Figure 1b illustrates the ERBB signaling pathway in relation to the Capivasertib + Sapitinib combination, where the genes belonging to the pathway are classified into upstream and downstream genes relative to the position of the target genes: AKT targeted by Capivasertib and ERBB targeted by Sapitinib. Putative driver mutations were identified in each sample based on a well-characterized list of frequently mutated genes in cancer; see Section 4.3. We first calculate the PAS of the upstream and downstream part of the pathway relative to the driver genes; see the Methods section for details. The PAS values are then combined to train a random forest regression model. Given a new drug combination experiment, DIPx predicts the Loewe score for drug synergy, as shown in Figure 1c.
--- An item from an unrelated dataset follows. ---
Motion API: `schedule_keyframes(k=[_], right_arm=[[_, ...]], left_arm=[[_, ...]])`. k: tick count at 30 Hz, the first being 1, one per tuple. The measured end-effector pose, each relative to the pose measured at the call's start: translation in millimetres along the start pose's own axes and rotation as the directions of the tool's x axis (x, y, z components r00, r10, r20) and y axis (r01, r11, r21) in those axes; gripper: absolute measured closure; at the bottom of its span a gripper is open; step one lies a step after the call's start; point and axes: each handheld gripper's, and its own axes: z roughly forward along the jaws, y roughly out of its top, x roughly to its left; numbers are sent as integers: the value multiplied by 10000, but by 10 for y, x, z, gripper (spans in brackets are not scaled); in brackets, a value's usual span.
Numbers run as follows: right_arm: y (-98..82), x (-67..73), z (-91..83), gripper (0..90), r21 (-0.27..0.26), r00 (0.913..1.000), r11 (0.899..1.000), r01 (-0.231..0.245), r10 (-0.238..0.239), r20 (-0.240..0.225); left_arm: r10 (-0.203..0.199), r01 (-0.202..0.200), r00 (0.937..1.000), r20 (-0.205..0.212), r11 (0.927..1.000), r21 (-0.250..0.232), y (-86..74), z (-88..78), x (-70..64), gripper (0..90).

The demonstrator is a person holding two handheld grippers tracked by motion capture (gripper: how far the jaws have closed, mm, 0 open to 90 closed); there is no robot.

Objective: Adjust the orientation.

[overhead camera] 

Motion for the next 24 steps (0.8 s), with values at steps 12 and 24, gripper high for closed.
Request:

Figure 1d presents the predicted and observed synergies for the SW900 lung cancer cell line, which has a median correlation of 0.50 among the cell lines in Test Set 1; each bar in the figure represents a drug combination. The best predicted combinations include BCL2L1 + AZD5582, AZD5582 + etoposide and doxorubicin + AZD5582, with predicted Loewe scores of 42.34, 26.60, and 25.72, respectively, and high confidence scores of 1.0, 0.90, and 0.82, respectively. A combination with Loewe score greater than 20 is considered highly synergistic (Menden et al., 2019). Although the combination of doxorubicin + AZ12623380 is predicted to have high synergy, it is a low confidence prediction with a confidence score of 0.33. Indeed, the observed Loewe synergy score for this combination is near zero.
The use of PAS allows DIPx to infer the potential biological mechanisms of synergistic drug combinations. Figure 1e shows pathways with the highest contribution to prediction of drug synergy of the Capivasertib + Sapitinib combination: these include the ERBB-related pathways (ERBB2 signaling pathway, ERBB pathway), and tumor-related pathway (lymph-node metastates, focal adhesion).
Figure 1f demonstrates the association between the confidence scores and the validation of predictions. The x-axis represents the confidence scores grouped into quartiles, while the y-axis displays the proportion of validated high synergy (Loewe score ≥ 20). Predictions with higher confidence scores are expected to exhibit a greater level of validation. Indeed, in this figure, the proportion of high synergistic predictions that are validated in the combination of Test Set 1 and 2 of the AZS dataset increases as the confidence score rises.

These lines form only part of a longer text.